James Patrick Burke (born 4 February 1971) is a former Australian politician. He was a Labor Party member of the Northern Territory Legislative Assembly between 2005 and 2008, representing the electorate of Brennan. James Burke is perhaps most famous for his shock defeat of his namesake (but no relation), the Opposition Leader Denis Burke, at the 2005 election. Although even he had not expected to be victorious, he swept aside the incumbent member, and won what had been the CLP's safest seat with a swing of more than 20%.

|}

James Burke was born in Port Moresby, Papua New Guinea in 1971. His family were due to move to Darwin just after Christmas of 1974, but were delayed by the onset of Cyclone Tracy, which virtually obliterated the city.

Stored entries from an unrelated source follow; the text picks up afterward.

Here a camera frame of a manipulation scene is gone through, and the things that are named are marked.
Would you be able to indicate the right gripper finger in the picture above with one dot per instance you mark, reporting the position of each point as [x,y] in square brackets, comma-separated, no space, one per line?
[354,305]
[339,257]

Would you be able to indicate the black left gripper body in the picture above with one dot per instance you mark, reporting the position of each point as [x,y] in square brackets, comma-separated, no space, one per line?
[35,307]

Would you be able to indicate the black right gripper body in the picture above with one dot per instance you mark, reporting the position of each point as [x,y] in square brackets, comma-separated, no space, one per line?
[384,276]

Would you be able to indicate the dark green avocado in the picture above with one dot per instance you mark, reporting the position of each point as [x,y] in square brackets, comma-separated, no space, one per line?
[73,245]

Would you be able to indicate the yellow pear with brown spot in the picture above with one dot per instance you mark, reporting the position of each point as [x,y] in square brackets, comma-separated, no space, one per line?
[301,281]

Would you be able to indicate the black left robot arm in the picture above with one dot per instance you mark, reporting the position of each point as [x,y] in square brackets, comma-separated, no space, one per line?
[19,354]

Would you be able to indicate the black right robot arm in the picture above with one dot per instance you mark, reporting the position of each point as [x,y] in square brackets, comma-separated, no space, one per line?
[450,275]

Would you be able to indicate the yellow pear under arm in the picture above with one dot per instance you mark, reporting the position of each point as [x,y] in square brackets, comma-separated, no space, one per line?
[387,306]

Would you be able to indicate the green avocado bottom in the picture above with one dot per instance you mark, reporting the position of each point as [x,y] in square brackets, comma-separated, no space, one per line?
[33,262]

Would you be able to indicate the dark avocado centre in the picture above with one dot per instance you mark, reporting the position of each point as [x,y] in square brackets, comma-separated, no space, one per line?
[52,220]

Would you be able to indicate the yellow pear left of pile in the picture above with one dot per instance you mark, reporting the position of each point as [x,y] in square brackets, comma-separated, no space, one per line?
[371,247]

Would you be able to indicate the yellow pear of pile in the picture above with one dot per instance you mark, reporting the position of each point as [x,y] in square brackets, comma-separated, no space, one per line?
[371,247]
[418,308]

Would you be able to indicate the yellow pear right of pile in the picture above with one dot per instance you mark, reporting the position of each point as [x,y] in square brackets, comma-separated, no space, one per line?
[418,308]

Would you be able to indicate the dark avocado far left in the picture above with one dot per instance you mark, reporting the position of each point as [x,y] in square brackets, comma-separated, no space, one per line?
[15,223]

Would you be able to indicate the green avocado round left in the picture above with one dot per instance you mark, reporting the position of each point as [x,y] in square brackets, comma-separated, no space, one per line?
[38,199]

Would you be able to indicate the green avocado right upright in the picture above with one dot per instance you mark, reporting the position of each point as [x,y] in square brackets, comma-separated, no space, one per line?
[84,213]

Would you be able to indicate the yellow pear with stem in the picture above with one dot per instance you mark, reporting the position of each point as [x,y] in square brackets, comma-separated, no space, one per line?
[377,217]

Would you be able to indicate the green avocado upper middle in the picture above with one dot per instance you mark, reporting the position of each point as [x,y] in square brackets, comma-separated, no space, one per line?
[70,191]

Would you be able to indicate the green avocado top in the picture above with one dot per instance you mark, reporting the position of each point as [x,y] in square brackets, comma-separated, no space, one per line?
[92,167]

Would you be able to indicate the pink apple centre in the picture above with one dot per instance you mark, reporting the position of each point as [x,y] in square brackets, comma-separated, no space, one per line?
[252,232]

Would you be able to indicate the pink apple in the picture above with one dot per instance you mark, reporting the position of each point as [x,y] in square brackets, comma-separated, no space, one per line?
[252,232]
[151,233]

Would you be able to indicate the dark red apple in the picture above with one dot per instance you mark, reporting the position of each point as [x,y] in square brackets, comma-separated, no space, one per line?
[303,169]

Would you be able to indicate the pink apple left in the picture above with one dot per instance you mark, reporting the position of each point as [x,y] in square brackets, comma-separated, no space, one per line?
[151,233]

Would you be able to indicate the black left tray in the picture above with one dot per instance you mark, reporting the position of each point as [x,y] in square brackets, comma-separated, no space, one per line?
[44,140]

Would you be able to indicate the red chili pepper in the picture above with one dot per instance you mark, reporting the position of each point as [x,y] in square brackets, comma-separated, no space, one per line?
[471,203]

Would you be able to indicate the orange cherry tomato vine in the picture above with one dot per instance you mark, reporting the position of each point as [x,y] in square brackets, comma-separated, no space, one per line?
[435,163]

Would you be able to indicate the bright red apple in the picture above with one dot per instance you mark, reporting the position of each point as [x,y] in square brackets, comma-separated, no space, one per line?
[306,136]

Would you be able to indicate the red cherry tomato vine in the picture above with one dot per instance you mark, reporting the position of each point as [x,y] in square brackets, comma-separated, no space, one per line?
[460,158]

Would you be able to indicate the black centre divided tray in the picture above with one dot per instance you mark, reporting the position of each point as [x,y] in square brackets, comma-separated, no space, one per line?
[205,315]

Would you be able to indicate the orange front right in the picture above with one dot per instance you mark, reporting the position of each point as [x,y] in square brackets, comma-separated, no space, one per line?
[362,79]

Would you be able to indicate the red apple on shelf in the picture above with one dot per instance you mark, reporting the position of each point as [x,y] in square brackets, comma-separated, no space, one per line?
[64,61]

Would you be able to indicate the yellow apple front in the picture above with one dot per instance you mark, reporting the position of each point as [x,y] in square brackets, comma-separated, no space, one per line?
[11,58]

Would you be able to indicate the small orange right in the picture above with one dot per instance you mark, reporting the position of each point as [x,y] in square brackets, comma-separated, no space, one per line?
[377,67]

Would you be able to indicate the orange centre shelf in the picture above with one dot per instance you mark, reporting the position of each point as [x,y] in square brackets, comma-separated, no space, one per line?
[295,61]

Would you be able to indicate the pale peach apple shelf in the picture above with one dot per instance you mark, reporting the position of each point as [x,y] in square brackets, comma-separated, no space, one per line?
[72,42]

The family eventually moved to Darwin in 1976. James studied politics and law at the University College of the Northern Territory (then part of the University of Queensland), but switched to the equivalent course at the new Northern Territory University in 1989. He was involved in student politics throughout his time at university.

James was a founding member of the Darwin Youth Sister City Organisation (DYSCO), a community youth group within the Darwin City Council's Sister Cities programs. He was also a member of the Haikou Sister City Community Committee. In 1994, James was one of four students to go to Haikou, China on a 12-month exchange. He also assisted in the formation of the Ambon Youth Sister Cities Group.

James was employed in the Northern Territory Public Service from 1995 to 2000, in Territory Health Services then the Office of the Public Trustee. In addition, James served with the Army Reserves for approximately 3 years. James went to Melbourne to pursue his legal career having been unable to secure a position with a local firm.  He worked as a solicitor for 11 months with Gadens Lawyers then approximately 3½ years with Maurice Blackburn Cashman, before returning to the Territory in August 2004 to take up a position as Industrial Officer with the Liquor, Hospitality and Miscellaneous Union (LHMU).

James married Sharon McKenzie in August 1999 and has a step-daughter Leesa, and sons Brandon and Flynn.

On 9 August 2008, a general election for the Legislative Assembly of the Northern Territory was held, resulting in James Burke losing his seat of Brennan to Peter Chandler of the CLP.

Following this, James Burke worked as a solicitor for leading Darwin law firm, Ward Keller Lawyers in their Litigation Division.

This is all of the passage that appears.